I've spent some time learning web development, but I'm not really enjoying it and would like to explore AI, machine learning, and automation instead. I'm not sure what to study first or how to structure the learning process. What topics, tools, courses, or projects would you recommend for someone starting from the beginning?

4 Answers

Answered By CopperLynx7 On

Start with Python, since it’s widely used for machine learning and automation. Once you’re comfortable with the basics, learn NumPy, pandas, and data visualization, then move into introductory machine learning with scikit-learn.

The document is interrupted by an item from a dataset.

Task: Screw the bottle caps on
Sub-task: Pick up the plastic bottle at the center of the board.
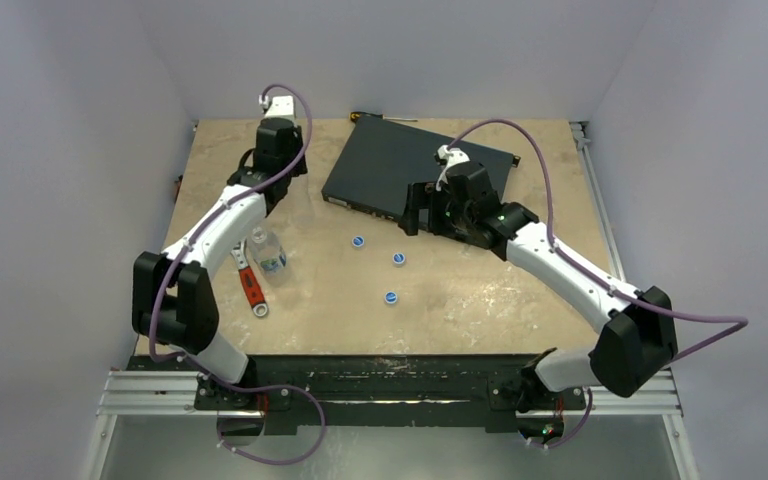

Building small projects as you go will help much more than only watching tutorials.

Answered By SilverMaple8 On

Look for explanations and project-based material from educators such as Andrej Karpathy, and use curated AI and machine-learning reading lists to find books, lectures, and papers. A good progression would be Python fundamentals, data handling, classical machine learning, neural networks, and then a specialization such as computer vision or natural language processing.

Answered By BrightCedar31 On

Try not to rely on an automatically generated study plan alone. Use it to organize your learning, but compare the recommendations with established courses and books. The most useful approach is to choose a small project—like a predictor, classifier, or simple automation tool—and learn the concepts needed to build it.

MellowOrbit42 -

That makes sense. I’m mainly looking for advice from people who have actually followed a learning path, so I’ll combine a structured course with small projects instead of depending entirely on an automated plan.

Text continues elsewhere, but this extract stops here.